Question :
Peut- on porter un enfant dans la rue le Chabbat en s’arrêtant à chaque fois à moins de quatre Amots ?
Réponse :
Nous lisons dans Erouvin que selon Rava les Sages n’ont pas interdit de se tenir dans le Rechout Haya’hid, donc le domaine privé, et de boire dans un autre Rechout (domaine), à moins que ce dernier domaine où se trouve l’eau soit un Rechout Harabim, donc une voie publique très fréquentée. La raison en est que s’il ne s’agit pas d’un Rechout Harabim mais simplement d’un Karmélit, donc d’un domaine interdit par les rabbins, interdire de boire serait un décret qui viendrait s’ajouter à un autre décret (celui de ne pas boire de peur d’amener l’eau ou le récipient vers soi) or on ne fait pas de guézéra liguézéra, de décret sur un autre décret.
Cela pourrait avoir une autre implication, comme nous allons le voir. En effet, selon certains décisionnaires, on ne trouve plus véritablement de Réchout Harabim de nos jours. Ils expliquent qu’un Rechout Harabim, pour être considéré comme tel, doit être traversé par au moins 600 000 personnes au courant de la journée, ce qui est assez rare.
Donc, la plupart de nos rues, selon cette opinion, seraient des karmélites où le transport d’objets et l’intrusion ou l’exportation d’objets vers un autre domaine ne relèverait que d’un interdit rabbinique.
Or, dans le traité Chabbat 3a les Sages ont interdit au pauvre se trouvant dans le Rechout Harabim de tendre sa main vers le Rechout Haya’hid pour recevoir un objet d’une personne et inversement. Et ce bien qu’une action faite par deux personnes en même temps ne soit pas interdite selon la Torah. Cela, de peur d’en venir à faire soi-même l’intégralité de la mélakha.
Qu’en sera-t-il s’il ne s’agit pas d’un Rechout Harabim mais d’un Karmélit ? le Avodat Haguershouni (chap. 104) prétend que deux personnes qui effectueraient ensemble une mélakha dans le karmélit n’enfreindraient aucun interdit, même rabbinique, puisque le karmélit est lui-même un domaine dont les interdictions qui en découlent sont rabbiniques.
Du coup il pose une question sur le Choul’han Aroukh. Celui-ci (349 ;5) interdit le déplacement en s’arrêtant tous les moins de 4 amots, même lorsque le domaine est une karmelit.

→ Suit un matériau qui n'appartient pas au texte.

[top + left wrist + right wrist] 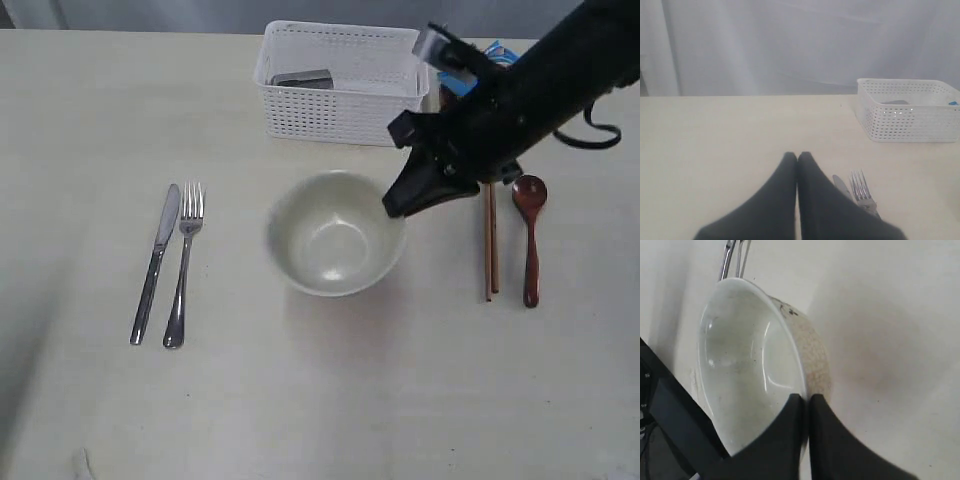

C’est étonnant car il en résulterait une double interdiction dérabanan, et conclue donc que cette halakha mérite approfondissement car elle n’a pas l’air d’être correcte.
Pareil pour le Pri Tévoua (7), il permet de sortir un petit dans la rue car les rues sont karmélit et que l’interdiction de sortir un petit est elle-même une interdiction rabbinique car « le vivant se porte lui-même ».
En revanche, dans le Choul’han Aroukh Harav (352,2) est établie une différence : ce n’est que ce qui n’a pas l’aspect d’une mélakha qu’on autorise, comme celui qui jette du rechout haya’hid au rechout ha’ha’hid en passant par le makom ptour, le lieu d’exemption. Ou celui qui sortirait avant chabbat avec un objet dans la main.
Mais transporter dans le karmélit à moins de 4 amots à chaque fois ou transporter de manière inhabituelle ressemble à la mélakha d’origine.
Cela se base sur le Ran (sur le Rif, Chabat 94) qui affirme que dans sra’h melakha, c’est-à-dire quelque chose proche de la mélakha, où il y a crainte que les gens apprennent à transgresser, on décrète décret sur décret. Et que ce n’est que quand il y a crainte d’nue éventualité de transgression (du type : l’objet risque de tomber de ses mains en pleine rue etc.) qu’on ne décrète pas doublement.
La même différence est établie par le Gra (349, 5 ;11) qui dit qu’ils ont été indulgent dans une guézéra (décret de peur de …) mais pas dans un chvout (interdiction rabbinique du Chabbat).
Cf Binyan Tsion (20) pour qui notre cas (celui de l’enfant) relèvera d’une discussion chez les décisionnaires. Il dit que les gens se sont habitués à cela et que ce sont généralement les femmes qui sont confrontées à ce genre de situation, or elles n’ont pas toujours conscience de la gravité de la chose. Il vaut mieux donc les laisser agir ainsi par ignorance que leur rappeler quelque chose qu’elles risquent de e pas accomplir sciemment. On n’enseignera pas cela publiquement et on se montrera strict pour soi-même, poursuit-il.
Conclusion : il y a lieu de se montrer strict s’il n’y a pas de grande nécessité. Mais on prendra conseil auprès d’un Rav avant de protester.